■ Task description ■
Beginning with the line that holds "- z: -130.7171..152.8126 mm" and ending with the last line below, please copy every line exactly, add nothing, and leave out the pictures.

■ Data provided ■
*** Begin section ***

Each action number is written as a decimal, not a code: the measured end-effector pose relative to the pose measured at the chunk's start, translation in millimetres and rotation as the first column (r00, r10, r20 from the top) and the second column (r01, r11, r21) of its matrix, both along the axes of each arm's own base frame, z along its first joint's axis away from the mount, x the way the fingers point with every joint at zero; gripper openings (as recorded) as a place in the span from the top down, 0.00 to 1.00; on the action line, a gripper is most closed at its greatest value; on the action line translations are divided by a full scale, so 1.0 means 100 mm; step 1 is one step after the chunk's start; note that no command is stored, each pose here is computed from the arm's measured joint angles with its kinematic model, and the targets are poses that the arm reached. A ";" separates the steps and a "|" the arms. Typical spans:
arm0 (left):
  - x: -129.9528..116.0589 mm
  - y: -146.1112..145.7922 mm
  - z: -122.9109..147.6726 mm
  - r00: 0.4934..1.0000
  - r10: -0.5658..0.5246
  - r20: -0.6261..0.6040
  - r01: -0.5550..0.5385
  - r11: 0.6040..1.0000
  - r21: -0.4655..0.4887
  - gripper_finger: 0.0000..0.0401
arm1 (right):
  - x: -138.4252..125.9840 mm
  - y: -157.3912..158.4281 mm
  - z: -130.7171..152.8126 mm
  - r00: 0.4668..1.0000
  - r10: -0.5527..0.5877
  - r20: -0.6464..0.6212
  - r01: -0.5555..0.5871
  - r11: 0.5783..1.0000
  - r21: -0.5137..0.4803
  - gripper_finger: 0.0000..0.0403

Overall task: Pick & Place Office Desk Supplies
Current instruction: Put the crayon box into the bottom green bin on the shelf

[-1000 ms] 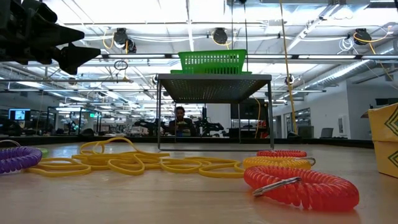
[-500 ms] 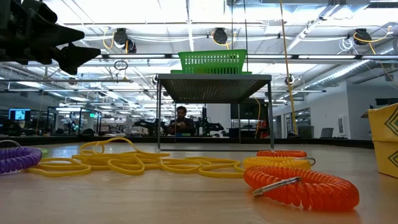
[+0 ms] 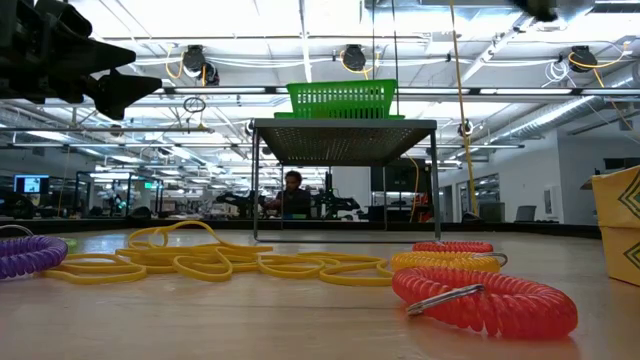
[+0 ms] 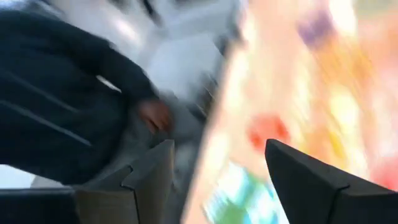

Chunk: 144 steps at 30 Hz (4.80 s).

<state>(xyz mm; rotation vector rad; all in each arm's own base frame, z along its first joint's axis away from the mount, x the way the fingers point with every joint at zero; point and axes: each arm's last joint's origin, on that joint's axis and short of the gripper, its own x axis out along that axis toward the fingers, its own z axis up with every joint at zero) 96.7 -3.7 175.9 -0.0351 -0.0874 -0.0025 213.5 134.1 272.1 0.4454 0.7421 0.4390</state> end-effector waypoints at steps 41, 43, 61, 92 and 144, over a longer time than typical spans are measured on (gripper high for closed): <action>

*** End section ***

■ Solution for this exercise ■
  - z: -130.7171..152.8126 mm
  - r00: 0.4668..1.0000
  - r10: -0.5527..0.5877
  - r20: -0.6464..0.6212
  - r01: -0.5555..0.5871
  - r11: 0.5783..1.0000
  - r21: -0.5137..0.4803
  - gripper_finger: 0.0000..0.0403

Overall task: Pick & Place Office Desk Supplies
Current instruction: Put the crayon box into the bottom green bin on the shelf

[-1000 ms] 
[-500 ms] 
[+0 ms] 
[+0 ms] 

Chunk: 144 steps at 30 Hz (4.80 s).

<state>(xyz mm; rotation vector rad; all in each arm's own base frame, z along its first joint's axis away from the mount, x the way the fingers point with every joint at zero; point and axes: each arm's last joint's origin, on that joint's axis and short of the gripper, its own x axis out along that axis toward the fingers, its own z axis up with every joint at zero) 96.7 -3.7 175.9 -0.0351 -0.0874 -0.0025 213.5 134.1 272.1 0.4454 0.7421 0.4390</state> end-effector waypoints at steps 41, 43, 61, 92 and 144, over a longer time than typical spans are measured on (gripper high for closed): <action>

There is nothing more to the exercise.